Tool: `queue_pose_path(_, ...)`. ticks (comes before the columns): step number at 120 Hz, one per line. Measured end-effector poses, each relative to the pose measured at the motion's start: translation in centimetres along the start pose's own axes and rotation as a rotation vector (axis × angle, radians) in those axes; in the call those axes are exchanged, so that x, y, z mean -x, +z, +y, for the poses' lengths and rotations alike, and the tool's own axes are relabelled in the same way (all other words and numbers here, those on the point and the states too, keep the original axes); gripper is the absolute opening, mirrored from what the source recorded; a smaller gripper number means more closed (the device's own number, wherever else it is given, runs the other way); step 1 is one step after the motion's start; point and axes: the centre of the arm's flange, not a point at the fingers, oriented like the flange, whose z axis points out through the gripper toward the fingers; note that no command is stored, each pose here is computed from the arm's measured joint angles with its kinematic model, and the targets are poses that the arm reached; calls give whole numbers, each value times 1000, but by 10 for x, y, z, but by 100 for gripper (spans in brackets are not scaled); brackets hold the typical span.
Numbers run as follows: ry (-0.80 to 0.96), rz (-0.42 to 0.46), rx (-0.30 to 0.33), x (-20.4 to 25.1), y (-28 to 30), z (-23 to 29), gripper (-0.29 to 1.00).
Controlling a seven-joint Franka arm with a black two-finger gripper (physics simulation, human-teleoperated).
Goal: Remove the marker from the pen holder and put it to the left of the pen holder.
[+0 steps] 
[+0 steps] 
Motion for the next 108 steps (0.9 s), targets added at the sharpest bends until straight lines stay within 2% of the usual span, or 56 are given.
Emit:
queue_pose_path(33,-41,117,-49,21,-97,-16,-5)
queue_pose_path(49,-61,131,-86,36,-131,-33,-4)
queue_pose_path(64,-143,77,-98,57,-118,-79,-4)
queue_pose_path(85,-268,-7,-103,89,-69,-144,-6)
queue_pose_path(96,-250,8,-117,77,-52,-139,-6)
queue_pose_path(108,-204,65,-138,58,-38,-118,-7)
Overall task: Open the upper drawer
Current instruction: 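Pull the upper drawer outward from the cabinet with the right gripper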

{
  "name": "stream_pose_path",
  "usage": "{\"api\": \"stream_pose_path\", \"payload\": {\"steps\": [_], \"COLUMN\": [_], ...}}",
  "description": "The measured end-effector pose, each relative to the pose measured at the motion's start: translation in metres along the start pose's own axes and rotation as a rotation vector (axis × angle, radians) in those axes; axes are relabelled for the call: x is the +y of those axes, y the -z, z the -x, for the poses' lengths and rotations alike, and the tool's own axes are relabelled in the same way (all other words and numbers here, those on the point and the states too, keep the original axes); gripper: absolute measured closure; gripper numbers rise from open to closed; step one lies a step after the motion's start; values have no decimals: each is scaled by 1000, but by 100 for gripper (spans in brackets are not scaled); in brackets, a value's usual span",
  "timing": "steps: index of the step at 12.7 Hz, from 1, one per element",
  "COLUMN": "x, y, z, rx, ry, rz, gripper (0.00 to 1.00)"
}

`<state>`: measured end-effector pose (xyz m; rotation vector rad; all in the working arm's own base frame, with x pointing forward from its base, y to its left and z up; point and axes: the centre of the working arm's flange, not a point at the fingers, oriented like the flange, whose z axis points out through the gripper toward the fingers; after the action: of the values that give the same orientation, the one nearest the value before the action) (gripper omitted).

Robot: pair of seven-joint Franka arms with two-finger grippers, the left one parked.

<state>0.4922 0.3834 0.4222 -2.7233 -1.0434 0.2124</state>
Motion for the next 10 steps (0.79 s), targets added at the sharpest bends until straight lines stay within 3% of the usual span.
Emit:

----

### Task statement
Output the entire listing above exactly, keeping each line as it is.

### Written response
Tool: `queue_pose_path(_, ...)`. ticks (comes before the columns): step number at 120 Hz, one per line. Measured end-effector poses, each relative to the pose measured at the motion's start: translation in centimetres along the start pose's own axes and rotation as a rotation vector (axis × angle, radians) in those axes; in the call those axes are exchanged, so that x, y, z mean -x, +z, +y, for the poses' lengths and rotations alike, and the tool's own axes are relabelled in the same way (all other words and numbers here, those on the point and the states too, keep the original axes); gripper is the absolute opening, mirrored from what the source recorded; a smaller gripper number means more closed (the device's own number, wherever else it is given, runs the other way); step 1 is one step after the motion's start; point and axes: the centre of the arm's flange, not a point at the fingers, oriented like the flange, whose z axis points out through the gripper toward the fingers; note that no command is stored, each pose here is computed from the arm's measured joint angles with its kinematic model, and the targets are poses that the arm reached; calls give whole numbers, each value times 1000, but by 10 for x, y, z, but by 100 for gripper (spans in brackets are not scaled); brackets hold the typical span.
Numbers run as follows: ry (-0.80 to 0.96), rz (-0.42 to 0.46), rx (-0.30 to 0.33), x (-20.4 to 25.1), y (-28 to 30), z (-23 to 29), gripper (-0.29 to 1.00).
Controlling a seven-joint Franka arm with a black two-finger gripper (physics simulation, human-teleoperated).
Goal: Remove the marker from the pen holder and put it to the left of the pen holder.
[+0 steps] 
[+0 steps] 
Motion for the next 108 steps (0.9 s), targets added at the sharpest bends until straight lines stay within 2% of the usual span, or 56 are given.
Emit:
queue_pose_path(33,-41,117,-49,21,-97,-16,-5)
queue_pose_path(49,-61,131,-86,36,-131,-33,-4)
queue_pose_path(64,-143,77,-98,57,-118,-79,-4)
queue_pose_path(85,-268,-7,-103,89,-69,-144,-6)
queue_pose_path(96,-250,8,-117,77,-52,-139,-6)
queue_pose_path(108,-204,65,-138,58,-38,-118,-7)
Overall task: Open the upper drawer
Current instruction: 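Pull the upper drawer outward from the cabinet with the right gripper
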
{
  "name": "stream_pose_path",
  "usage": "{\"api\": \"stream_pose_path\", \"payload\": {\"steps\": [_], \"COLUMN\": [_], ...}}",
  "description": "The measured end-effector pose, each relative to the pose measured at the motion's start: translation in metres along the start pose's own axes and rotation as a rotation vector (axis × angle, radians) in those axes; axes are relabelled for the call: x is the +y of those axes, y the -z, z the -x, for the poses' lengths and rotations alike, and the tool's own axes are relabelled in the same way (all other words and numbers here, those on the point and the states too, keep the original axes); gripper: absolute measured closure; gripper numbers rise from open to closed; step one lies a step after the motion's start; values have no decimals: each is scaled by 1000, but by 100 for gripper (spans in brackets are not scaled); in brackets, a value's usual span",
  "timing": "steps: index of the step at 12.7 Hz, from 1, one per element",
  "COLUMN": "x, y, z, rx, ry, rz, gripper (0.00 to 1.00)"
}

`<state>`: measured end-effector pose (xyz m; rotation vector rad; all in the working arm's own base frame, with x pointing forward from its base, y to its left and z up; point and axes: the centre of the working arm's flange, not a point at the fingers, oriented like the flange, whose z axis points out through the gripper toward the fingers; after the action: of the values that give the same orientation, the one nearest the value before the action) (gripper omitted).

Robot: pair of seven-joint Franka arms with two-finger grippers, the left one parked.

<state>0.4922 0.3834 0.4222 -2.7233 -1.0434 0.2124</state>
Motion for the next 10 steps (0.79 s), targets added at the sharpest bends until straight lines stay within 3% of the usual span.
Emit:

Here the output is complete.